• _Task item_: Copy the records below without altering a single word.

[Saved entries]
****

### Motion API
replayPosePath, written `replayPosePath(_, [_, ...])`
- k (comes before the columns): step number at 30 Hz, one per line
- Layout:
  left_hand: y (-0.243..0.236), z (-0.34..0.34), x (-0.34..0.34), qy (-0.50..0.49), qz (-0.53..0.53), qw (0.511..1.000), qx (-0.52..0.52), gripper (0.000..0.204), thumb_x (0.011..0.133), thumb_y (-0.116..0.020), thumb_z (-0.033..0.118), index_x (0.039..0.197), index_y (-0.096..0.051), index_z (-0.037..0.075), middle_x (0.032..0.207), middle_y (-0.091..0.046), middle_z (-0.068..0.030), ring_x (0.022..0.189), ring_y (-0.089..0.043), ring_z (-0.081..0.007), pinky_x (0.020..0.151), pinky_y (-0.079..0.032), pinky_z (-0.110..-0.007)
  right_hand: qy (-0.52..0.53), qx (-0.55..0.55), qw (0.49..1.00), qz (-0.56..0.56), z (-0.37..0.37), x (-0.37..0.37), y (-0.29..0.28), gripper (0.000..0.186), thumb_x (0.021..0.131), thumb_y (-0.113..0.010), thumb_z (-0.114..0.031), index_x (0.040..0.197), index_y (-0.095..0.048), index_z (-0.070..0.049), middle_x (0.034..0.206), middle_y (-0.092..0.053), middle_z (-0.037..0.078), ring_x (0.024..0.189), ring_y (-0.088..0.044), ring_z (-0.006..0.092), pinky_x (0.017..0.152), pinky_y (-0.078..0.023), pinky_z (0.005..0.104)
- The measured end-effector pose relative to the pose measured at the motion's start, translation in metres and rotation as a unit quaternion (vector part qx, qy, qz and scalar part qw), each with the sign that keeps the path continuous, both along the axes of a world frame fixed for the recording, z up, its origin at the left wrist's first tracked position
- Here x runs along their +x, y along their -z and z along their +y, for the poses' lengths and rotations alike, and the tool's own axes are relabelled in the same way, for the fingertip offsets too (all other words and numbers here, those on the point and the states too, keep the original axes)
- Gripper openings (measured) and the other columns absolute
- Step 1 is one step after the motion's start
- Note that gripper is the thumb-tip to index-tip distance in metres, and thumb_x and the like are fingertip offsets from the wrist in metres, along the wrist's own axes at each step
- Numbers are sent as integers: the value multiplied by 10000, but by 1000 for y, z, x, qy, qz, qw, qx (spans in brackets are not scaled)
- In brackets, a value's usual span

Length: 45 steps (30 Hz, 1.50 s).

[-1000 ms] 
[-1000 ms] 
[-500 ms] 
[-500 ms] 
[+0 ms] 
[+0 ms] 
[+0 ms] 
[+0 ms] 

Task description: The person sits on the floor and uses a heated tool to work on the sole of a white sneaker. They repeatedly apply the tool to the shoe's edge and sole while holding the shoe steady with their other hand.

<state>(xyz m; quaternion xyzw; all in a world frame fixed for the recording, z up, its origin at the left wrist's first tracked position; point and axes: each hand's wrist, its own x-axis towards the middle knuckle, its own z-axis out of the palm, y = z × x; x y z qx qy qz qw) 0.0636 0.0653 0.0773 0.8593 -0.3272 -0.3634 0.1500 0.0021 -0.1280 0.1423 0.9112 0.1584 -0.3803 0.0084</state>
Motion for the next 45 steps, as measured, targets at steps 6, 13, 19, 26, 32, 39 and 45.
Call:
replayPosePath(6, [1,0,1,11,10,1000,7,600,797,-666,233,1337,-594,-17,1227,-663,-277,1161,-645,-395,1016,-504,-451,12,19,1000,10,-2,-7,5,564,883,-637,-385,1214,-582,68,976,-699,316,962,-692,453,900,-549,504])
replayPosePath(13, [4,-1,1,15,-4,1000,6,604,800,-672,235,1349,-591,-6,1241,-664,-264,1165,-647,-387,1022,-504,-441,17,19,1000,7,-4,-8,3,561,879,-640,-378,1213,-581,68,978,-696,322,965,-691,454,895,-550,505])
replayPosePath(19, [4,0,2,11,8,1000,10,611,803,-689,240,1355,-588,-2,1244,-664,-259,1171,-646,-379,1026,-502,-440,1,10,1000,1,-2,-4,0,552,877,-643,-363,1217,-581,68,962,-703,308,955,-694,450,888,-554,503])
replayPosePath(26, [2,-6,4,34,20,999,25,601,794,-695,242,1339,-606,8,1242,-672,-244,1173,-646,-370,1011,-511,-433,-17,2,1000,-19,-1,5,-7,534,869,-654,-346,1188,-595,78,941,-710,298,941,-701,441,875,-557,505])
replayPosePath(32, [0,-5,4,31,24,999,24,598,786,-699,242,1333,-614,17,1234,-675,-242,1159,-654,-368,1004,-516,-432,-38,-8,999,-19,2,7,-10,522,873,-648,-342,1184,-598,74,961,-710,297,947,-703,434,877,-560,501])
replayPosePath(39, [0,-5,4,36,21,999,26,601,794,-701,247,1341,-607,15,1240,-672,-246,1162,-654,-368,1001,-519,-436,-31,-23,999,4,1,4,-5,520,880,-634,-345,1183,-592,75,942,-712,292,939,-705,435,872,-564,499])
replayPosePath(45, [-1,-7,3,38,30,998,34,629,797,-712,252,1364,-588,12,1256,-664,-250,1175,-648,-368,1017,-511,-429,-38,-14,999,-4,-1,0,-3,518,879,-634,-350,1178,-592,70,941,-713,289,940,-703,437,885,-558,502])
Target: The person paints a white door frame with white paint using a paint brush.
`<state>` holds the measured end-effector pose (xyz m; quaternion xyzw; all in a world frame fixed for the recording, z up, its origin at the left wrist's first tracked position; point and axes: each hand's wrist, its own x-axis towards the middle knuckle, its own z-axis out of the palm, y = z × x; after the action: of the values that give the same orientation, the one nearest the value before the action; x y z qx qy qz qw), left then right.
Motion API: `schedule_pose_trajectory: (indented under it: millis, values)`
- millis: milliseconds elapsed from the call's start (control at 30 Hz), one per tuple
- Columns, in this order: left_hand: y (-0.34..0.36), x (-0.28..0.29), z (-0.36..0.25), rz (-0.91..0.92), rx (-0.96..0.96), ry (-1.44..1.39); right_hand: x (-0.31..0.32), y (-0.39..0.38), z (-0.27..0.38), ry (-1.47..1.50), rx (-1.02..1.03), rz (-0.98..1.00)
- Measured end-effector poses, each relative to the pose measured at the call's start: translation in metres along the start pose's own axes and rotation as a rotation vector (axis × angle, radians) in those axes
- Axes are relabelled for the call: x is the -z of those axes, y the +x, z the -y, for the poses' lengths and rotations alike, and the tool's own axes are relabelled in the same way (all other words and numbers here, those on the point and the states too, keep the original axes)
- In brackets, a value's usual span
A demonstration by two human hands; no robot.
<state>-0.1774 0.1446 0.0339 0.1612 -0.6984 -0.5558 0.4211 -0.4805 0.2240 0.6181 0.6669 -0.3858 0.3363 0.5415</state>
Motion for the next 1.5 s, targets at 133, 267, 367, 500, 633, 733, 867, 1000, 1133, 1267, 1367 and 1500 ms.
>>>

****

• _Solved exercise_:
### Motion API
replayPosePath, written `replayPosePath(_, [_, ...])`
- k (comes before the columns): step number at 30 Hz, one per line
- Layout:
  left_hand: y (-0.243..0.236), z (-0.34..0.34), x (-0.34..0.34), qy (-0.50..0.49), qz (-0.53..0.53), qw (0.511..1.000), qx (-0.52..0.52), gripper (0.000..0.204), thumb_x (0.011..0.133), thumb_y (-0.116..0.020), thumb_z (-0.033..0.118), index_x (0.039..0.197), index_y (-0.096..0.051), index_z (-0.037..0.075), middle_x (0.032..0.207), middle_y (-0.091..0.046), middle_z (-0.068..0.030), ring_x (0.022..0.189), ring_y (-0.089..0.043), ring_z (-0.081..0.007), pinky_x (0.020..0.151), pinky_y (-0.079..0.032), pinky_z (-0.110..-0.007)
  right_hand: qy (-0.52..0.53), qx (-0.55..0.55), qw (0.49..1.00), qz (-0.56..0.56), z (-0.37..0.37), x (-0.37..0.37), y (-0.29..0.28), gripper (0.000..0.186), thumb_x (0.021..0.131), thumb_y (-0.113..0.010), thumb_z (-0.114..0.031), index_x (0.040..0.197), index_y (-0.095..0.048), index_z (-0.070..0.049), middle_x (0.034..0.206), middle_y (-0.092..0.053), middle_z (-0.037..0.078), ring_x (0.024..0.189), ring_y (-0.088..0.044), ring_z (-0.006..0.092), pinky_x (0.017..0.152), pinky_y (-0.078..0.023), pinky_z (0.005..0.104)
- The measured end-effector pose relative to the pose measured at the motion's start, translation in metres and rotation as a unit quaternion (vector part qx, qy, qz and scalar part qw), each with the sign that keeps the path continuous, both along the axes of a world frame fixed for the recording, z up, its origin at the left wrist's first tracked position
- Here x runs along their +x, y along their -z and z along their +y, for the poses' lengths and rotations alike, and the tool's own axes are relabelled in the same way, for the fingertip offsets too (all other words and numbers here, those on the point and the states too, keep the original axes)
- Gripper openings (measured) and the other columns absolute
- Step 1 is one step after the motion's start
- Note that gripper is the thumb-tip to index-tip distance in metres, and thumb_x and the like are fingertip offsets from the wrist in metres, along the wrist's own axes at each step
- Numbers are sent as integers: the value multiplied by 10000, but by 1000 for y, z, x, qy, qz, qw, qx (spans in brackets are not scaled)
- In brackets, a value's usual span

Length: 45 steps (30 Hz, 1.50 s).

[-1000 ms] 
[-1000 ms] 
[-500 ms] 
[-500 ms] 
[+0 ms] 
[+0 ms] 
[+0 ms] 
[+0 ms] 

Task description: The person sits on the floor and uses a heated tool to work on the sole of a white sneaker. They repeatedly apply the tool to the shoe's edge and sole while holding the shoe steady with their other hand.

<state>(xyz m; quaternion xyzw; all in a world frame fixed for the recording, z up, its origin at the left wrist's first tracked position; point and axes: each hand's wrist, its own x-axis towards the middle knuckle, its own z-axis out of the palm, y = z × x; x y z qx qy qz qw) 0.0636 0.0653 0.0773 0.8593 -0.3272 -0.3634 0.1500 0.0021 -0.1280 0.1423 0.9112 0.1584 -0.3803 0.0084</state>
Motion for the next 45 steps, as measured, targets at steps 6, 13, 19, 26, 32, 39 and 45.
Call:
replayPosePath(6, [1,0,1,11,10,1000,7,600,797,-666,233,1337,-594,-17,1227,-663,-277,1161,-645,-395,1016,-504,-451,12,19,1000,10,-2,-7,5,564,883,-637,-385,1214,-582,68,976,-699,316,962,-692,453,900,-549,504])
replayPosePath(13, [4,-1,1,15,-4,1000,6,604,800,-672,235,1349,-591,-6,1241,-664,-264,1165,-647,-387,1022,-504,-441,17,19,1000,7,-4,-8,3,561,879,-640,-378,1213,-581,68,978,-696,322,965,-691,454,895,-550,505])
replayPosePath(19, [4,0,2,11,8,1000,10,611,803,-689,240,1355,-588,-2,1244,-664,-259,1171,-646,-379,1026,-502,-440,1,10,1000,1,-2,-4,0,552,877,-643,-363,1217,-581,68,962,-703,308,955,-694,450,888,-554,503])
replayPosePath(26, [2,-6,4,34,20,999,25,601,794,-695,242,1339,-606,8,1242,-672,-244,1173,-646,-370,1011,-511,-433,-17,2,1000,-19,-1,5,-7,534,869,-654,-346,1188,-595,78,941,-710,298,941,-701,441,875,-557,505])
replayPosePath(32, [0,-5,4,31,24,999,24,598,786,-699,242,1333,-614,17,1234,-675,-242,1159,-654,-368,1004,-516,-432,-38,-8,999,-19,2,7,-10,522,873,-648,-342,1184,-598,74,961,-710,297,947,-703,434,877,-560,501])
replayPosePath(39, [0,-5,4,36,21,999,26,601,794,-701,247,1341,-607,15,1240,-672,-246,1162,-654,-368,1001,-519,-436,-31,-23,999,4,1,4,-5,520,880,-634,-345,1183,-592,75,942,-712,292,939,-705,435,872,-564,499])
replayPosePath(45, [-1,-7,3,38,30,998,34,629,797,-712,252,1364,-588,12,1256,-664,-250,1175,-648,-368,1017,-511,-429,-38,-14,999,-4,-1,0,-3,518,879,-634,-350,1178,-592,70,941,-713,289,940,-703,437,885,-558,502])
Target: The person paints a white door frame with white paint using a paint brush.
`<state>` holds the measured end-effector pose (xyz m; quaternion xyzw; all in a world frame fixed for the recording, z up, its origin at the left wrist's first tracked position; point and axes: each hand's wrist, its own x-axis towards the middle knuckle, its own z-axis out of the palm, y = z × x; after the action: of the values that give the same orientation, the one nearest the value before the action; x y z qx qy qz qw), left then right.
Motion API: `schedule_pose_trajectory: (indented under it: millis, values)`
- millis: milliseconds elapsed from the call's start (control at 30 Hz), one per tuple
- Columns, in this order: left_hand: y (-0.34..0.36), x (-0.28..0.29), z (-0.36..0.25), rz (-0.91..0.92), rx (-0.96..0.96), ry (-1.44..1.39); right_hand: x (-0.31..0.32), y (-0.39..0.38), z (-0.27..0.38), ry (-1.47..1.50), rx (-1.02..1.03), rz (-0.98..1.00)
- Measured end-effector poses, each relative to the pose measured at the call's start: translation in metres along the start pose's own axes and rotation as a rotation vector (axis × angle, radians) in those axes
- Axes are relabelled for the call: x is the -z of those axes, y the +x, z the -y, for the poses' lengths and rotations alike, and the tool's own axes are relabelled in the same way (all other words and numbers here, those on the point and the states too, keep the original axes)
- In brackets, a value's usual span
A demonstration by two human hands; no robot.
<state>-0.1774 0.1446 0.0339 0.1612 -0.6984 -0.5558 0.4211 -0.4805 0.2240 0.6181 0.6669 -0.3858 0.3363 0.5415</state>
Motion for the next 1.5 s, targets at 133, 267, 367, 500, 633, 733, 867, 1000, 1133, 1267, 1367 and 1500 ms.
>>>

Nothing else belongs to this answer.